Heartstopper’s Bradley Riches on finding love as a queer autistic person

Heartstopper star Bradley Riches has spoken about finding love and the difficulties he experienced dating, as an autistic person.

The actor, currently starring as gay teen Toby in new musical comedy Babies, announced his engagement to theatre director Scott Johnston in April. But finding his happily-ever-after didn’t come without false starts. 

Speaking exclusively to PinkNews, Riches opened up about being in previous relationships with people who “wouldn’t get” his autism diagnosis and how it affects him.

“Once I was in a relationship, communication was quite difficult sometimes. Sometimes when I [was] burnt out and I needed my space, they wouldn’t get it,” he said.

“I think that’s where a lot of relationships – especially with neurodiverse people and autistic people or people with ADHD (attention deficit hyperactivity disorder) – don’t work out, because the other person doesn’t understand it.

“You feel upset and exhausted trying to explain yourself all the time, and you’re explaining yourself more than actually enjoying this person’s company.

Heartstopper star Bradley Riches wears a red jumper with gelled hair
Bradley Riches was diagnosed with autism when he was nine. (Antony Jones/Getty Images for Spotify)

“Neurodiverse people spend all [their] life explaining [themselves], so when you find your person and [you’re] in a relationship, you don’t want to explain yourself, you just want them just to kind of get it.

“You don’t always want to explain yourself because it’s draining.”

Riches was diagnosed with autism when he was nine years old, and has used his experience to write a children’s book, “A” Different Kind of Superpower, in the hope of helping other young, neurodiverse people.

In March, the actor – probably still best-known for playing James McEwan in Alice Oseman’s queer Netflix series – entered Celebrity Big Brother hoping to increase on-screen representation of neurodiverse people. According to viewers, he succeeded

Every year, 18 June marks Autistic Pride Day, a day for autistic people to celebrate their unique strengths and perspectives, and highlight how the condition can affect people.
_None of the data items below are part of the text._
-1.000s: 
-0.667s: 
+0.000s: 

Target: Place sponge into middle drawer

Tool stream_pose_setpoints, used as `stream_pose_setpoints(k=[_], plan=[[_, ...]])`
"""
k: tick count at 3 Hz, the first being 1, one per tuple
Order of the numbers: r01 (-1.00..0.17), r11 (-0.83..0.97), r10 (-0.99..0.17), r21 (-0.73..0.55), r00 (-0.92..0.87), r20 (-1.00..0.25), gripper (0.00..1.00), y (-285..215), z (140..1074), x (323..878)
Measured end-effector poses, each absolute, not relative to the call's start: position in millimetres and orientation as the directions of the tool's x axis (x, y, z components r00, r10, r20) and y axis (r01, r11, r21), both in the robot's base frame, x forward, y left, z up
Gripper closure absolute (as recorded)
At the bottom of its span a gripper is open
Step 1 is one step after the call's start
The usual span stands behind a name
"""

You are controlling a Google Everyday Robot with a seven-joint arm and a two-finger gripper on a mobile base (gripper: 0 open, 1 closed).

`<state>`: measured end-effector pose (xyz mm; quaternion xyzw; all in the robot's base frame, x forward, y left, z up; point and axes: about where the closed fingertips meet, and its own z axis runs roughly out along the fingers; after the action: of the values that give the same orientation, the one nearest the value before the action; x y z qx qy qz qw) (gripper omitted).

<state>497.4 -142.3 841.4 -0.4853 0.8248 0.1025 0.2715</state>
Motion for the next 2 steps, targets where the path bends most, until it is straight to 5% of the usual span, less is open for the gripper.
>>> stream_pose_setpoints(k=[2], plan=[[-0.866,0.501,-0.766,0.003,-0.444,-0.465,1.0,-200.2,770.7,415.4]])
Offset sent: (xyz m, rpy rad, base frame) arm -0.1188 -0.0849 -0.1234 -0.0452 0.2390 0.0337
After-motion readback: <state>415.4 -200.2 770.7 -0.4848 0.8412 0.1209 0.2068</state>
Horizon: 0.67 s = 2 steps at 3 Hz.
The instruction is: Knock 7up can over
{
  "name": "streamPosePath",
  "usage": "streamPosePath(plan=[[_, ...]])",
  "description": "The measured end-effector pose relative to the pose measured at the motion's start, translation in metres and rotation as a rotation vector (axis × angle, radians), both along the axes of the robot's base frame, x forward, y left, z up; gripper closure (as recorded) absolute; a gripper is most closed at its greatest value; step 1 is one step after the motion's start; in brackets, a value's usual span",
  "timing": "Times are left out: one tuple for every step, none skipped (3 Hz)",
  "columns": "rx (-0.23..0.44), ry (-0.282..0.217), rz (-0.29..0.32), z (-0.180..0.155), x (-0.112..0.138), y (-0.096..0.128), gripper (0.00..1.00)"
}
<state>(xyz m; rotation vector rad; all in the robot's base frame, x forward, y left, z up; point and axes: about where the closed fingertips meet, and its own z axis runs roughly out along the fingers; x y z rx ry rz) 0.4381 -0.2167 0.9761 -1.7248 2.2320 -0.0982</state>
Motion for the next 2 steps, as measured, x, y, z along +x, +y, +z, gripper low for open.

Riches is now in a relationship with someone who fully understands how autism affects him on a day-to-day basis. 

“Scott gets it. Scott gets me, which is really lovely,” he said.

Photo shows Bradley Riches embracing his fiance in a heart shaped pattern made of roses, against a tropical backdrop on a balcony
Bradley Riches (R) is engaged to theatrical director Scott Johnston. (Instagram/@brad_riches)

“He just gets me, and he gets along with all my friends as well, which is nice. We kind of have the same friend group now. It just feels very good, [I’m] very happy, and very grateful.”

Riches and Johnston got engaged in Italy, in what the actor described as a “really lovely” moment.

His character in Babies is one of nine Year-11 pupils who have to keep robot infants alive as part of their sex-education class.

Playing a character who embraces his identity at such a young age is emotional for Riches, who didn’t feel comfortable in his own skin as a queer person until he was 20. He is now 22.

“[Toby’s] a character I wish I was at school. I wish I was that open, that free, that confident with who I was. It was quite cathartic to play him in some ways, thinking about 16-year-old me.”

Babies is running at The Other Palace theatre in central London until 14 July.